WHAT IS NEEDED:
Return the complete listing without omission.

INFORMATION SHOWN:
# # #
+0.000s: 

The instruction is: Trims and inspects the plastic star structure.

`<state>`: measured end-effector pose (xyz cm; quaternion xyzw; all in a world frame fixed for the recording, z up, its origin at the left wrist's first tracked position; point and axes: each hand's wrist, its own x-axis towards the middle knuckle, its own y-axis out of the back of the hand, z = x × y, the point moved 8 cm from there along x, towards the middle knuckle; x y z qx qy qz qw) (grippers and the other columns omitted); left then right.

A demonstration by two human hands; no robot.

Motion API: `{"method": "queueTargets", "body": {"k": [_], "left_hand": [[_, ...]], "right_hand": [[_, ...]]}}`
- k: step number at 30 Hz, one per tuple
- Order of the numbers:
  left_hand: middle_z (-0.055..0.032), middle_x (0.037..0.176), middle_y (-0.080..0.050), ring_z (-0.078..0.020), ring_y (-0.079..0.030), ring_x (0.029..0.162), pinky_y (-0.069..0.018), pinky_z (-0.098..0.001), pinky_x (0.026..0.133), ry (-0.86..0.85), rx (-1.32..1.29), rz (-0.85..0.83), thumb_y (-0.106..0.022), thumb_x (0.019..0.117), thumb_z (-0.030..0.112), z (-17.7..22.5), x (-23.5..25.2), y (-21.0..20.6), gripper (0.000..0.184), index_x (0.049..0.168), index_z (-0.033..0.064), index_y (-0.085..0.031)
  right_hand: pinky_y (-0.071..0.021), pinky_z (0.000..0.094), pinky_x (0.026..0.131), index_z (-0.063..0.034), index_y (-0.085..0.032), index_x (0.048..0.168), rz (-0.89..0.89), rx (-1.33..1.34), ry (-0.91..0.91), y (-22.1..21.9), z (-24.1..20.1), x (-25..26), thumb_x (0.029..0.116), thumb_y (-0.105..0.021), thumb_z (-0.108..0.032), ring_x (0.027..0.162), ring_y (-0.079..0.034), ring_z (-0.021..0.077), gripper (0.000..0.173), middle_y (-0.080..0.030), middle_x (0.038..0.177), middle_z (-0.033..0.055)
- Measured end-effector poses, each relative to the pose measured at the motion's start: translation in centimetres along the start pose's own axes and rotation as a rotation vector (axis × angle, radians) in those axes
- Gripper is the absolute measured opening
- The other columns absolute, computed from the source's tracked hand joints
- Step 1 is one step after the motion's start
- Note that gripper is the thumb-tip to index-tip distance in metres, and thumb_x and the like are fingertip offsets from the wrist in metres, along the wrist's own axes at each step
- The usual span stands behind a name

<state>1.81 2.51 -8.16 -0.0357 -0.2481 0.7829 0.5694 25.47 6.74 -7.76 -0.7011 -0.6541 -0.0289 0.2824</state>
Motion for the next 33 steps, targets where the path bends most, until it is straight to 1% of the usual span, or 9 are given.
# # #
TASK RESULT:
+0.000s: 

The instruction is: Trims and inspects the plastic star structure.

`<state>`: measured end-effector pose (xyz cm; quaternion xyzw; all in a world frame fixed for the recording, z up, its origin at the left wrist's first tracked position; point and axes: each hand's wrist, its own x-axis towards the middle knuckle, its own y-axis out of the back of the hand, z = x × y, the point moved 8 cm from there along x, towards the middle knuckle; x y z qx qy qz qw) (grippers and the other columns omitted); left then right.

A demonstration by two human hands; no robot.

Motion API: `{"method": "queueTargets", "body": {"k": [_], "left_hand": [[_, ...]], "right_hand": [[_, ...]]}}`
- k: step number at 30 Hz, one per tuple
- Order of the numbers:
  left_hand: middle_z (-0.055..0.032), middle_x (0.037..0.176), middle_y (-0.080..0.050), ring_z (-0.078..0.020), ring_y (-0.079..0.030), ring_x (0.029..0.162), pinky_y (-0.069..0.018), pinky_z (-0.098..0.001), pinky_x (0.026..0.133), ry (-0.86..0.85), rx (-1.32..1.29), rz (-0.85..0.83), thumb_y (-0.106..0.022), thumb_x (0.019..0.117), thumb_z (-0.030..0.112), z (-17.7..22.5), x (-23.5..25.2), y (-21.0..20.6), gripper (0.000..0.184), index_x (0.049..0.168), index_z (-0.033..0.064), index_y (-0.085..0.031)
  right_hand: pinky_y (-0.071..0.021), pinky_z (0.000..0.094), pinky_x (0.026..0.131), index_z (-0.063..0.034), index_y (-0.085..0.032), index_x (0.048..0.168), rz (-0.89..0.89), rx (-1.33..1.34), ry (-0.91..0.91), y (-22.1..21.9), z (-24.1..20.1), x (-25..26), thumb_x (0.029..0.116), thumb_y (-0.105..0.021), thumb_z (-0.108..0.032), ring_x (0.027..0.162), ring_y (-0.079..0.034), ring_z (-0.021..0.077), gripper (0.000..0.173), middle_y (-0.080..0.030), middle_x (0.038..0.177), middle_z (-0.033..0.055)
- Measured end-effector poses, each relative to the pose measured at the motion's start: translation in centimetres along the start pose's own axes and rotation as a rotation vector (axis × angle, radians) in those axes
- Gripper is the absolute measured opening
- The other columns absolute, computed from the source's tracked hand joints
- Step 1 is one step after the motion's start
- Note that gripper is the thumb-tip to index-tip distance in metres, and thumb_x and the like are fingertip offsets from the wrist in metres, along the wrist's own axes at each step
- The usual span stands behind a name

<state>1.81 2.51 -8.16 -0.0357 -0.2481 0.7829 0.5694 25.47 6.74 -7.76 -0.7011 -0.6541 -0.0289 0.2824</state>
Motion for the next 33 steps, targets where the path bends most, until it is straight to 1% of the usual span, or 9 are given.

That concludes the exercise.